[Stored items]
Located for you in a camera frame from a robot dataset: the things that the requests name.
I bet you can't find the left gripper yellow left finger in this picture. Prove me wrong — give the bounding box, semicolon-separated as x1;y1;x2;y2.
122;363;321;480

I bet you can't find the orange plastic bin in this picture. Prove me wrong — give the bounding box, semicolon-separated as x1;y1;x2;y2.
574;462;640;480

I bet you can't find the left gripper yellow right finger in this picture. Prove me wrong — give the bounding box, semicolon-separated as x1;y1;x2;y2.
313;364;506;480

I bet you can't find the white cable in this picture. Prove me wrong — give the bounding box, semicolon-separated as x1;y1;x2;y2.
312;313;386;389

---

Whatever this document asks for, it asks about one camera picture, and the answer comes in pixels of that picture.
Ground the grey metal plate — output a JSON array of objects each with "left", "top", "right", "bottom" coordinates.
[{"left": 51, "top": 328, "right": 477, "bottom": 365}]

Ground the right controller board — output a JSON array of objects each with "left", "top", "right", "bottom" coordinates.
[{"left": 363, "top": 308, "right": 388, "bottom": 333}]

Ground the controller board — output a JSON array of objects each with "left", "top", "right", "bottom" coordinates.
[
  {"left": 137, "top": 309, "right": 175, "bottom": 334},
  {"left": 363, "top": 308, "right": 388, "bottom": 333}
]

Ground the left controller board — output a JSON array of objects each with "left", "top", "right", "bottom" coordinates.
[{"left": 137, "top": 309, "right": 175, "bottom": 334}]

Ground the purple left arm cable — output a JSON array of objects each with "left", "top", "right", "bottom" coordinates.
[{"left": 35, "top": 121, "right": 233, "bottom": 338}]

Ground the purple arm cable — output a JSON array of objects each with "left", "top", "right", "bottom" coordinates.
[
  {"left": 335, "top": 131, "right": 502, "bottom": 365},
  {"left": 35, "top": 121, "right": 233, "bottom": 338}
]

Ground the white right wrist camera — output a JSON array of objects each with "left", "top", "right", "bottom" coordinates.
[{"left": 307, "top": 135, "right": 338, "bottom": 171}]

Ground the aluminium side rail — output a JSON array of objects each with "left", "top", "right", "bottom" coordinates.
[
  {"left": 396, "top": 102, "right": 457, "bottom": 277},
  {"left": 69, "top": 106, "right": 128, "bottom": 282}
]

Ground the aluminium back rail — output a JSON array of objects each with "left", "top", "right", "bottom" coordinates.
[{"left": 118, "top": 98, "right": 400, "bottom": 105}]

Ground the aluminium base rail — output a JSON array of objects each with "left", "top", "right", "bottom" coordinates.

To do
Copy out the range of lines above starting at the line with "Ground the white" and ending at the line with "Ground the aluminium base", exactly and including both.

Response below
Ground the white right wrist camera — output a JSON array of objects each with "left", "top", "right", "bottom" coordinates.
[{"left": 307, "top": 135, "right": 338, "bottom": 171}]

Ground the aluminium side rail — output a JSON array of objects each with "left", "top", "right", "bottom" coordinates.
[
  {"left": 396, "top": 102, "right": 457, "bottom": 277},
  {"left": 69, "top": 106, "right": 128, "bottom": 282}
]

Ground the aluminium back rail — output a JSON array of objects each with "left", "top", "right", "bottom" coordinates.
[{"left": 118, "top": 98, "right": 400, "bottom": 105}]

Ground the aluminium base rail — output a JSON array of objects each with "left", "top", "right", "bottom" coordinates.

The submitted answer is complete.